(Collection entries)
%%
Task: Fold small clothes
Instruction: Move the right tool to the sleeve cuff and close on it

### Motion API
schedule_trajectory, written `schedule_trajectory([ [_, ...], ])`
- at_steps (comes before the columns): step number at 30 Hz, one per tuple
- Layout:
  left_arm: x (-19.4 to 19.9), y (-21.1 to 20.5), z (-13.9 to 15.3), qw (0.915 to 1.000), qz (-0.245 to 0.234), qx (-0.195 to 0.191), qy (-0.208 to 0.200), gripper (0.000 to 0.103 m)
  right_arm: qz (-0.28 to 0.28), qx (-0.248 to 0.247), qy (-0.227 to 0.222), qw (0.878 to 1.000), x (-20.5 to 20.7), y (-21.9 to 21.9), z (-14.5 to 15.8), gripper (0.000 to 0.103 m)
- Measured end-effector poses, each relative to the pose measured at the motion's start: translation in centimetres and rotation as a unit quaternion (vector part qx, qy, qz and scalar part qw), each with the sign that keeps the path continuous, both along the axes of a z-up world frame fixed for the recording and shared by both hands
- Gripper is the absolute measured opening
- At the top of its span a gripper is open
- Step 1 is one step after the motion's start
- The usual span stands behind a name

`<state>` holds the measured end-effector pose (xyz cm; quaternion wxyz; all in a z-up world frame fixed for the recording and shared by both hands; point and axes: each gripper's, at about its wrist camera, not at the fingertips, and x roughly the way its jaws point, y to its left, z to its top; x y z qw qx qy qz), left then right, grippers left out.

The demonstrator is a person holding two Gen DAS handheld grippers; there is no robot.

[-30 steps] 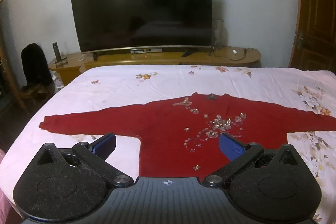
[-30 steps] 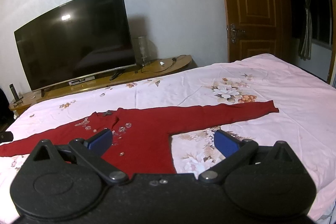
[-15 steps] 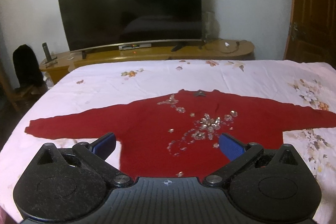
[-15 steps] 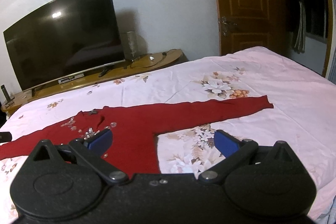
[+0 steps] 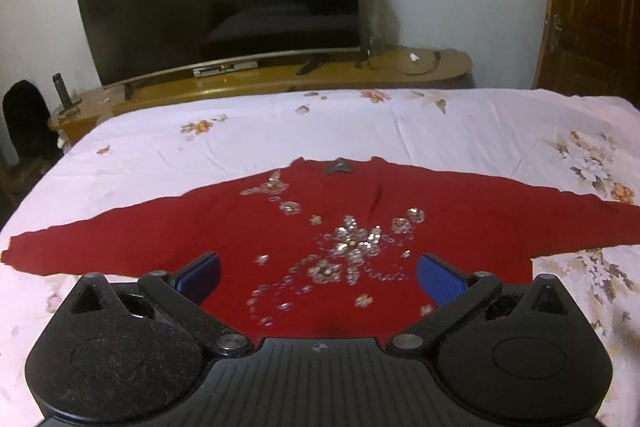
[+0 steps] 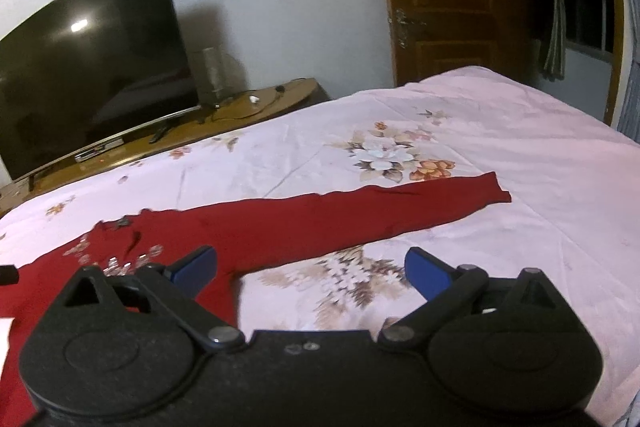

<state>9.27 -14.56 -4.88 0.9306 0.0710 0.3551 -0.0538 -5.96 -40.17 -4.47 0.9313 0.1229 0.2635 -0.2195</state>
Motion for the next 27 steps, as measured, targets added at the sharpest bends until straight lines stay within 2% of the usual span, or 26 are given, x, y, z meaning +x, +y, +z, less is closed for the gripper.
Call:
schedule_trajectory([
  [9, 4.1, -5.4, -2.5, 0.9998, -0.002, 0.014, 0.013, 0.103, -0.039, 0.014, 0.014, 0.999, 3.1, -7.3, -2.9, 0.078],
  [11, 5.1, -6.9, -3.2, 0.9997, -0.005, 0.017, 0.017, 0.103, -0.053, 0.020, 0.018, 0.998, 3.6, -9.2, -3.7, 0.077],
  [13, 5.8, -8.1, -3.8, 0.9996, -0.008, 0.018, 0.021, 0.103, -0.064, 0.028, 0.023, 0.997, 4.0, -11.2, -4.6, 0.070],
  [18, 7.4, -11.2, -5.2, 0.9992, -0.013, 0.023, 0.029, 0.103, -0.091, 0.044, 0.039, 0.994, 5.0, -15.8, -6.6, 0.067],
  [27, 9.3, -13.1, -6.5, 0.9985, 0.000, 0.043, 0.034, 0.103, -0.130, 0.085, 0.056, 0.986, 6.6, -22.8, -10.1, 0.050],
])
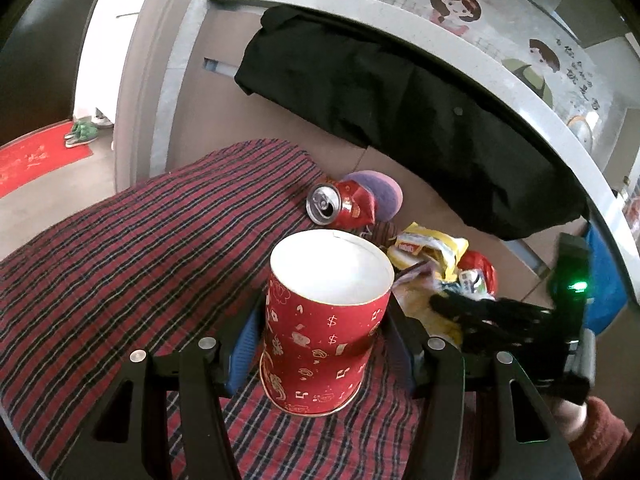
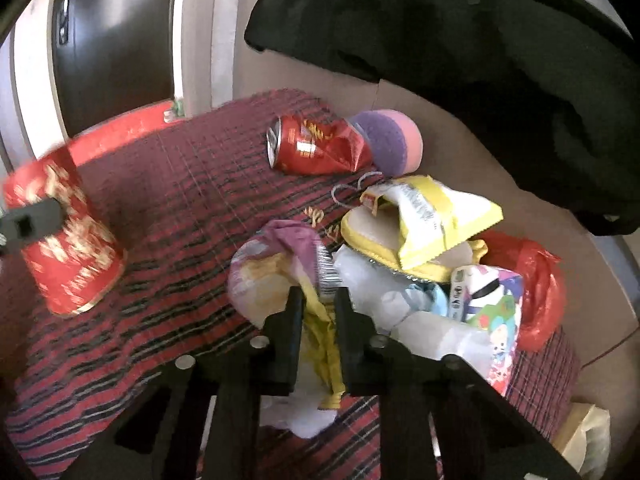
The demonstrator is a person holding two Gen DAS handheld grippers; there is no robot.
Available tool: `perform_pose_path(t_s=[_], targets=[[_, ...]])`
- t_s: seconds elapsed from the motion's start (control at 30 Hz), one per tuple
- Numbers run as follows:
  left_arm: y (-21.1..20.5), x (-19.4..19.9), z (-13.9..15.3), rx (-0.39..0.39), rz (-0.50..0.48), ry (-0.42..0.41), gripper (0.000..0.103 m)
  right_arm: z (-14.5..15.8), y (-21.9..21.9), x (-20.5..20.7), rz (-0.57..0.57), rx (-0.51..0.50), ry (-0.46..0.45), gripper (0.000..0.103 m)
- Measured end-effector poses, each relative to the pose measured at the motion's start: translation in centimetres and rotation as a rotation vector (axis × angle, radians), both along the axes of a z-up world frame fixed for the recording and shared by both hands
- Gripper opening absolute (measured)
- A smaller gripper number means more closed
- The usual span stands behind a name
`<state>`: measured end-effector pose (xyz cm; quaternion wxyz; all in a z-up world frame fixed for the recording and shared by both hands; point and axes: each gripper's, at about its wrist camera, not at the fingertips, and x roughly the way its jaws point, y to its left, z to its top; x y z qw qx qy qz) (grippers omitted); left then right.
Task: Collect trash
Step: 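Lift the red cup with the left gripper while the right gripper grasps a snack wrapper, then carry the cup and wrapper over the bin and open both grippers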
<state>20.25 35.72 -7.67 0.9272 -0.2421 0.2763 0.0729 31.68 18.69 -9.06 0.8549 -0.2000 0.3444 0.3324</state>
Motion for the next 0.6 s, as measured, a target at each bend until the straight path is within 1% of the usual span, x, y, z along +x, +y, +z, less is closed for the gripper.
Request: perform_pose_path(t_s=[0.07, 0.2, 0.33, 0.5, 0.6], targets=[[-0.6, 0.0, 0.8, 0.038, 0.020, -0.006, 0.057, 1.8, -1.2, -0.6, -0.007, 0.052, -0.030, 0.010], [-2.5, 0.1, 3.0, 0.111, 0.048, -0.046, 0.057, 5.4, -3.8, -1.7, -0.028, 0.133, -0.104, 0.010], [-5.9, 0.6, 5.5, 0.174, 0.024, -0.088, 0.057, 8.4, -7.4, -2.8, -0.077, 0.191, -0.148, 0.010], [-12.1, 1.6, 8.5, 0.238, -0.043, -0.148, 0.057, 11.2, -14.0, -4.4, -0.165, 0.257, -0.198, 0.010], [-17.1, 2.2, 10.0, 0.280, -0.092, -0.196, 0.057, 12.3, -18.6, -5.1, -0.227, 0.289, -0.222, 0.010]])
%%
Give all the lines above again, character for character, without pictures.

Task: Fold small clothes
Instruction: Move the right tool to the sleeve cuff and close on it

### Motion API
schedule_trajectory, written `schedule_trajectory([ [_, ...], ])`
- at_steps (comes before the columns): step number at 30 Hz, one per tuple
- Layout:
  left_arm: x (-19.4 to 19.9), y (-21.1 to 20.5), z (-13.9 to 15.3), qw (0.915 to 1.000), qz (-0.245 to 0.234), qx (-0.195 to 0.191), qy (-0.208 to 0.200), gripper (0.000 to 0.103 m)
  right_arm: qz (-0.28 to 0.28), qx (-0.248 to 0.247), qy (-0.227 to 0.222), qw (0.878 to 1.000), x (-20.5 to 20.7), y (-21.9 to 21.9), z (-14.5 to 15.8), gripper (0.000 to 0.103 m)
- Measured end-effector poses, each relative to the pose measured at the motion's start: translation in centimetres and rotation as a unit quaternion (vector part qx, qy, qz and scalar part qw), each with the sign that keeps the path continuous, both along the axes of a z-up world frame fixed for the recording and shared by both hands
- Gripper is the absolute measured opening
- At the top of its span a gripper is open
- Step 1 is one step after the motion's start
- The usual span stands behind a name

`<state>` holds the measured end-effector pose (xyz cm; quaternion wxyz; all in a z-up world frame fixed for the recording and shared by both hands; point and axes: each gripper's, at about its wrist camera, not at the fingertips, and x roughly the way its jaws point, y to its left, z to its top; x y z qw qx qy qz), left then right, grippers left out.

The demonstrator is a person holding two Gen DAS handheld grippers; there is no robot.

[-30 steps] 
[-30 steps] 
[-15 steps] 
[-15 steps] 
[+0 steps] 
[+0 steps] 

<state>9.27 -14.56 -4.88 0.9306 0.0710 0.3551 -0.0538 -5.96 -40.17 -4.47 0.9313 0.1229 0.2635 -0.2195</state>
Motion for the next 27 steps, as measured, targets added at the sharpest bends until straight lines stay within 2% of the usual span, or 26 are given, x, y, z meaning +x, +y, +z, less is closed for the gripper.
Call:
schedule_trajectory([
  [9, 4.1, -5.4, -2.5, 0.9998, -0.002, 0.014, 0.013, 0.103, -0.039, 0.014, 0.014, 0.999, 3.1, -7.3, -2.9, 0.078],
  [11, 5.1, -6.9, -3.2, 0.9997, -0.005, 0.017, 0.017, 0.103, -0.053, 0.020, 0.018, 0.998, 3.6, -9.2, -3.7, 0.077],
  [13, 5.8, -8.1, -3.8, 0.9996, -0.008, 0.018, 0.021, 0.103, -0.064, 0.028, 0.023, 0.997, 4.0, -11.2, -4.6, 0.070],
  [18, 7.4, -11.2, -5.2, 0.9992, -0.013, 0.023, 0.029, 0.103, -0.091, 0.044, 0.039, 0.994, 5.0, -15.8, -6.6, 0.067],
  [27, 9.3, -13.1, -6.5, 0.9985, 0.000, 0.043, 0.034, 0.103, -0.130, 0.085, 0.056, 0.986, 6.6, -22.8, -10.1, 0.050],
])
The demonstrator is a person holding two Gen DAS handheld grippers; there is no robot.
Available tool: `perform_pose_path(t_s=[_], targets=[[_, ...]])`
- t_s: seconds elapsed from the motion's start (control at 30 Hz), one per tuple
- Numbers run as follows:
  left_arm: y (-21.1..20.5), x (-19.4..19.9), z (-13.9..15.3), rx (-0.39..0.39), rz (-0.50..0.48), ry (-0.42..0.41), gripper (0.000..0.103 m)
  right_arm: z (-14.5..15.8), y (-21.9..21.9), x (-20.5..20.7), rz (-0.57..0.57), rx (-0.51..0.50), ry (-0.46..0.45), gripper (0.000..0.103 m)
- Measured end-effector poses, each relative to the pose measured at the motion's start: translation in centimetres and rotation as a rotation vector (axis × angle, radians), both along the axes of a z-up world frame fixed for the recording and shared by both hands
- Gripper opening absolute (measured)
- A smaller gripper number means more closed
- The usual span stands behind a name
`<state>`: measured end-effector pose (xyz cm; quaternion wxyz; all in a z-up world frame fixed for the recording and shared by both hands; point and axes: each gripper's, at about its wrist camera, not at the fingertips, and x roughly the way its jaws point, y to its left, z to its top; x y z qw qx qy qz) (grippers omitted); left then right.
Task: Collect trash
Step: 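Lift the red cup with the left gripper while the right gripper grasps a snack wrapper, then carry the cup and wrapper over the bin and open both grippers
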<state>20.25 35.72 -7.67 0.9272 -0.2421 0.2763 0.0729 31.68 18.69 -9.06 0.8549 -0.2000 0.3444 0.3324</state>
Motion for the next 0.6 s, as measured, a target at each bend until the straight path is within 1% of the usual span, x, y, z along +x, +y, +z, less is closed for the gripper.
Request: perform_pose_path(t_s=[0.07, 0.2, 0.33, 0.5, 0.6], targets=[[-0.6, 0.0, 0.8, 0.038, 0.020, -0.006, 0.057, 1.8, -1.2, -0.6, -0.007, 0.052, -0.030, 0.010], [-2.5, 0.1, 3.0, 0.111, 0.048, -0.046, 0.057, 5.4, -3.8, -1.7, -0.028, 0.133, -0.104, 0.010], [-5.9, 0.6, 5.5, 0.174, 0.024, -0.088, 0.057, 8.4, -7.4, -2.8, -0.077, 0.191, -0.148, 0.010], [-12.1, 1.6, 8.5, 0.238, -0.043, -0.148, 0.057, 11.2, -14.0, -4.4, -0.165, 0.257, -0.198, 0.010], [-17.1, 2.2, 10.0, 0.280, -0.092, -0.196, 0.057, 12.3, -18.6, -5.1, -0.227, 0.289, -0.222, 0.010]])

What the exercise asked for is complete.